*EXERCISE GOAL*.
What you return must be exactly the lines from the one containing "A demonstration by" through the close of the listing, both included.

*SUPPLIED DATA*.

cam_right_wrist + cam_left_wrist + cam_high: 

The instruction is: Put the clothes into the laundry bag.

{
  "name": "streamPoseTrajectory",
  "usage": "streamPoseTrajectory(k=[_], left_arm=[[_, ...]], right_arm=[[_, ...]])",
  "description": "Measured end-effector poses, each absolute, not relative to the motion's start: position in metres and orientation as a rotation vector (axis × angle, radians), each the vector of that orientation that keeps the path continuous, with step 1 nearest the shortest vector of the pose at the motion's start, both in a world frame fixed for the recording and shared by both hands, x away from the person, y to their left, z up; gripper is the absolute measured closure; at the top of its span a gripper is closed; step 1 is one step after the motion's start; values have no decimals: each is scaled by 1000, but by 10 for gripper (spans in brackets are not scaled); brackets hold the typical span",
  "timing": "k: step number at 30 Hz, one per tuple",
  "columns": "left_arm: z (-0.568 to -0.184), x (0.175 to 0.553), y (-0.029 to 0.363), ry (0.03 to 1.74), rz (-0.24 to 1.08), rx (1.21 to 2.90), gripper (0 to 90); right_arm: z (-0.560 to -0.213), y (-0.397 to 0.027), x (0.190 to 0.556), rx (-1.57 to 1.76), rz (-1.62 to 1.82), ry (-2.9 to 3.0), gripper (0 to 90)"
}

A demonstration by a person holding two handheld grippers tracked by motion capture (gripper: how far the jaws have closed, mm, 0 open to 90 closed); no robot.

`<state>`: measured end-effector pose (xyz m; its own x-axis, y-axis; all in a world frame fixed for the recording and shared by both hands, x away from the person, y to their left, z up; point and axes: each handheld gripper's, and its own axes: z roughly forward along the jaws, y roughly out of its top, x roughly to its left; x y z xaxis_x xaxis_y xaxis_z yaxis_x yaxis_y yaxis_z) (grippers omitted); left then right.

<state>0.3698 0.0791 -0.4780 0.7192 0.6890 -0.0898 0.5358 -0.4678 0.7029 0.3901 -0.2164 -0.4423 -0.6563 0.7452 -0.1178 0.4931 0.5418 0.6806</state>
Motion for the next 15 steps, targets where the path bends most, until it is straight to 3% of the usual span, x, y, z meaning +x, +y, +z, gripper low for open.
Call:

*ANSWER BOX*.
A demonstration by a person holding two handheld grippers tracked by motion capture (gripper: how far the jaws have closed, mm, 0 open to 90 closed); no robot.

`<state>`: measured end-effector pose (xyz m; its own x-axis, y-axis; all in a world frame fixed for the recording and shared by both hands, x away from the person, y to their left, z up; point and axes: each handheld gripper's, and its own axes: z roughly forward along the jaws, y roughly out of its top, x roughly to its left; x y z xaxis_x xaxis_y xaxis_z yaxis_x yaxis_y yaxis_z) (grippers omitted); left then right.

<state>0.3698 0.0791 -0.4780 0.7192 0.6890 -0.0898 0.5358 -0.4678 0.7029 0.3901 -0.2164 -0.4423 -0.6563 0.7452 -0.1178 0.4931 0.5418 0.6806</state>
Motion for the next 15 steps, targets where the path bends most, until it is straight to 3% of the usual span, x, y, z meaning +x, +y, +z, gripper low for open.
Call:

The answer, as written, is complete.